今から約10年前の2006年、中川昌史解放同盟古市支部長が5年以上にわたって、病欠扱いでほとんど出勤することなく奈良市から給与を受け取っていたことが問題となった。さらに、自身が所有するポルシェが市道の段差で傷ついたため、市に補償を求めていたことから「ポルシェ中川」と呼ばれるようになった。
この事件に縁のある部落が、今回訪れた北古市である。1935年の資料では世帯数255、人口1180、生活程度下とある。
まず目についたのは、この集会所である。「改良住宅集会所」とあることから、改良住宅の建設に伴って設置されたことが分かる。古市では「小集落地区等改良事業」が行われた。
中川氏の妻の建設会社。現在も営業中である。隣の隣が中川氏の自宅であるが、残念ながら本人には会えなかった。家族によれば、昌史氏はもう解放同盟や市役所とは関わっていないということである。
ニコイチ形式の改良住宅が非常に多数立ち並んでいる。屋根が平らな古いタイプと、瓦屋根が乗っている新しいタイプが混在している。
浄土真宗本願寺派 光明寺。奈良にある寺はこのように、門が閉ざされていて自由には入れないことが多い。
細い道もあるが、全般的にこの部落の道路は広々としている。
同和事業が行われた部落は、ここに限らず自動車が止められるスペースが必ずと言っていいほど確保されている。道幅が狭くて消防車が入りにくい、路上駐車が多いといったことが、部落の「差別の実態」と言われたことが関係しているだろう。

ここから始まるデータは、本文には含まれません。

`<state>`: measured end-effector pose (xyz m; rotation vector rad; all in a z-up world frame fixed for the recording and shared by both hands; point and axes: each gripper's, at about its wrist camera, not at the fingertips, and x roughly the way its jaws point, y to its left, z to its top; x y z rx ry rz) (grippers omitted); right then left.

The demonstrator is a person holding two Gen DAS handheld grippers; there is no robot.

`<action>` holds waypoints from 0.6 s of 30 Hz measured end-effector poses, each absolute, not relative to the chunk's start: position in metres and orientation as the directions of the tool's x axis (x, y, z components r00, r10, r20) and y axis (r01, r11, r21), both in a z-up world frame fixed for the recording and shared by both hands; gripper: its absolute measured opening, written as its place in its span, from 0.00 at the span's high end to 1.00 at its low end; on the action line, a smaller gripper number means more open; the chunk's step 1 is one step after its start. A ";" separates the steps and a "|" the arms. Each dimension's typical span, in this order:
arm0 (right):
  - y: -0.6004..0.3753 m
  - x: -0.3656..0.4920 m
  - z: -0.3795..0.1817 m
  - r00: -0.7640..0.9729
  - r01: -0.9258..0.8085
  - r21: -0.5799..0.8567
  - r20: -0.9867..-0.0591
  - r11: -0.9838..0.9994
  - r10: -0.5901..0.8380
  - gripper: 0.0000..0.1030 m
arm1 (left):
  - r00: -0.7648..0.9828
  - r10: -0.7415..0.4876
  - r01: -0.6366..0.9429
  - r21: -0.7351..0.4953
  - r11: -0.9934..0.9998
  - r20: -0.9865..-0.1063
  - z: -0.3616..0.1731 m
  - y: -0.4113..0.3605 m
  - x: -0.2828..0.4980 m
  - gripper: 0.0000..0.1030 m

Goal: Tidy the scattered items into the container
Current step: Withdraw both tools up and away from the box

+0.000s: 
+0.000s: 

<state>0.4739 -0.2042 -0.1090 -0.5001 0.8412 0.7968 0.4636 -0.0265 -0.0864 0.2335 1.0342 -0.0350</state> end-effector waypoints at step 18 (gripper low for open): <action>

また、意外なことに外に開けていることも奈良の部落の特徴だという。奈良にはかつて環濠集落だった集落が多く、また住宅の入り口が集落の内側を向いた、閉ざされた集落が多い。しかし、古市は国道188号線から入る道が何本もあり、玄関が国道に面した家もある。
案内者によれば、街道沿いの部落は商売が盛んだったことが影響しているのではないかという。
廃墟・空き地もいくつかあるが多くはなく、あまり「避けられている」という感じもしない。
部落内に集合住宅や建売住宅が作られ、外から住民が流入していることが分かる。
実は、最近になって奈良市が古市町内の公有地を次々と売却している。「ポルシェ中川事件」の影響からかどうかは分からないが、新しい住民の流入には奈良市のこのような方針が影響しているだろう。
ただ、非常に豪華な同和事業施設は残っている。部落内には公衆浴場と、立派な老人憩の家がある。
そして、これも非常に豪華な隣保館。隣保館の中にも男女別の浴室がある。この隣保館の図書室の蔵書も凄くて、「部落解放」のバックナンバーがかなり昔のものから揃っており、部落関連の主要な文献はほぼ漏れなく置かれている。
隣保館だけあって、やはり人権関係の掲示物やパンフレットが置かれているが、それほど多くない。むしろ、なぜか自警団募集の張り紙が目立つ。
…と思ったら、公衆浴場の近くの掲示板で解放新聞を発見した。
もう1つ煙突のある建物があったので、近くに行ってみると、閉鎖されていた。その作りから見ると、ここも公衆浴場だったようだ。つまり、この部落には公衆浴場が2つあった。それだけ大きな部落ということである。